Exercise: Report every line of the data that includes "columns".

Material provided:
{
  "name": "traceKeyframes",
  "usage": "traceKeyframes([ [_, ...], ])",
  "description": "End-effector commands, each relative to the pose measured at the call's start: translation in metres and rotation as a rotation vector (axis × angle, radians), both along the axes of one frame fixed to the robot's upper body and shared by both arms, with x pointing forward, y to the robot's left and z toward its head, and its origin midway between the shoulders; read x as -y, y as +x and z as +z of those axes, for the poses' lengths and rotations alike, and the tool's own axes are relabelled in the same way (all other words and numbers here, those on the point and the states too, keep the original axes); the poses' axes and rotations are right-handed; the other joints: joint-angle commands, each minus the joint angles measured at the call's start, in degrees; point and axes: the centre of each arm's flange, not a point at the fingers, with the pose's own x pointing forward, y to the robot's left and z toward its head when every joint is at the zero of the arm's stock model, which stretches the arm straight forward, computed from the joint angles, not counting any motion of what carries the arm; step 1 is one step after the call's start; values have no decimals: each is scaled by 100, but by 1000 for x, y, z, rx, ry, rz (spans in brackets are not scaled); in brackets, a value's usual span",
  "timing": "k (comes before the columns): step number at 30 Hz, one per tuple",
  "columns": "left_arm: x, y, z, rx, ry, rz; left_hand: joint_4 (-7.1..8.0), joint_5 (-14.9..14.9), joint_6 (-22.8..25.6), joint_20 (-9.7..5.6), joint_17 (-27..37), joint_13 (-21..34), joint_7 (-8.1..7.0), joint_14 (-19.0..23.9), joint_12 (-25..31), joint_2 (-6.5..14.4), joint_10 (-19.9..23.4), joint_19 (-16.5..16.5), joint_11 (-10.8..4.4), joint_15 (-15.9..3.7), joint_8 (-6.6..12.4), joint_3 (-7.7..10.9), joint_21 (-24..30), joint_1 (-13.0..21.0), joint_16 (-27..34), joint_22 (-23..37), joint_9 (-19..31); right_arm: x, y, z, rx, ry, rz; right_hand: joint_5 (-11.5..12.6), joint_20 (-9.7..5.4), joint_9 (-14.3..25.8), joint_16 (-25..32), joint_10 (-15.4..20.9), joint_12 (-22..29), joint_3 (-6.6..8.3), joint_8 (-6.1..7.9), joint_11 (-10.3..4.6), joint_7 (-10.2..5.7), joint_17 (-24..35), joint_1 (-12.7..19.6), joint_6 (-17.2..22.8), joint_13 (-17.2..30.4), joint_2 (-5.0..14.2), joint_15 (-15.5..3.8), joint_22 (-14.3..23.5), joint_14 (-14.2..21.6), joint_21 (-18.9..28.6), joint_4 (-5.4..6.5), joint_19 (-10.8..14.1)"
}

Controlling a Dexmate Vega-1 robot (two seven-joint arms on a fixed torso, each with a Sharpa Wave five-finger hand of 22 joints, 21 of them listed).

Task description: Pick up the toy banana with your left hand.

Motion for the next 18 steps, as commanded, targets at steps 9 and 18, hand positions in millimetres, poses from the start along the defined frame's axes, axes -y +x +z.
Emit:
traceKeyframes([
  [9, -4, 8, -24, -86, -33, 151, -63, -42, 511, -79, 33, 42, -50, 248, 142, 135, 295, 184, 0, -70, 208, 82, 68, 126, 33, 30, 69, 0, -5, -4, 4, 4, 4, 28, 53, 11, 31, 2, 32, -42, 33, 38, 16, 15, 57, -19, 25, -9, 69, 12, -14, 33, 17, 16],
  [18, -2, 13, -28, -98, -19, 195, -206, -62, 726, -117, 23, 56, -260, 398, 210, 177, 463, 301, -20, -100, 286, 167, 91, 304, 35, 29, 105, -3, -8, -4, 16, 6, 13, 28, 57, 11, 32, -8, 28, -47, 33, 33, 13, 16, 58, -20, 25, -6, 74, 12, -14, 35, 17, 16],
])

Answer to this problem:
  "timing": "k (comes before the columns): step number at 30 Hz, one per tuple",
  "columns": "left_arm: x, y, z, rx, ry, rz; left_hand: joint_4 (-7.1..8.0), joint_5 (-14.9..14.9), joint_6 (-22.8..25.6), joint_20 (-9.7..5.6), joint_17 (-27..37), joint_13 (-21..34), joint_7 (-8.1..7.0), joint_14 (-19.0..23.9), joint_12 (-25..31), joint_2 (-6.5..14.4), joint_10 (-19.9..23.4), joint_19 (-16.5..16.5), joint_11 (-10.8..4.4), joint_15 (-15.9..3.7), joint_8 (-6.6..12.4), joint_3 (-7.7..10.9), joint_21 (-24..30), joint_1 (-13.0..21.0), joint_16 (-27..34), joint_22 (-23..37), joint_9 (-19..31); right_arm: x, y, z, rx, ry, rz; right_hand: joint_5 (-11.5..12.6), joint_20 (-9.7..5.4), joint_9 (-14.3..25.8), joint_16 (-25..32), joint_10 (-15.4..20.9), joint_12 (-22..29), joint_3 (-6.6..8.3), joint_8 (-6.1..7.9), joint_11 (-10.3..4.6), joint_7 (-10.2..5.7), joint_17 (-24..35), joint_1 (-12.7..19.6), joint_6 (-17.2..22.8), joint_13 (-17.2..30.4), joint_2 (-5.0..14.2), joint_15 (-15.5..3.8), joint_22 (-14.3..23.5), joint_14 (-14.2..21.6), joint_21 (-18.9..28.6), joint_4 (-5.4..6.5), joint_19 (-10.8..14.1)"

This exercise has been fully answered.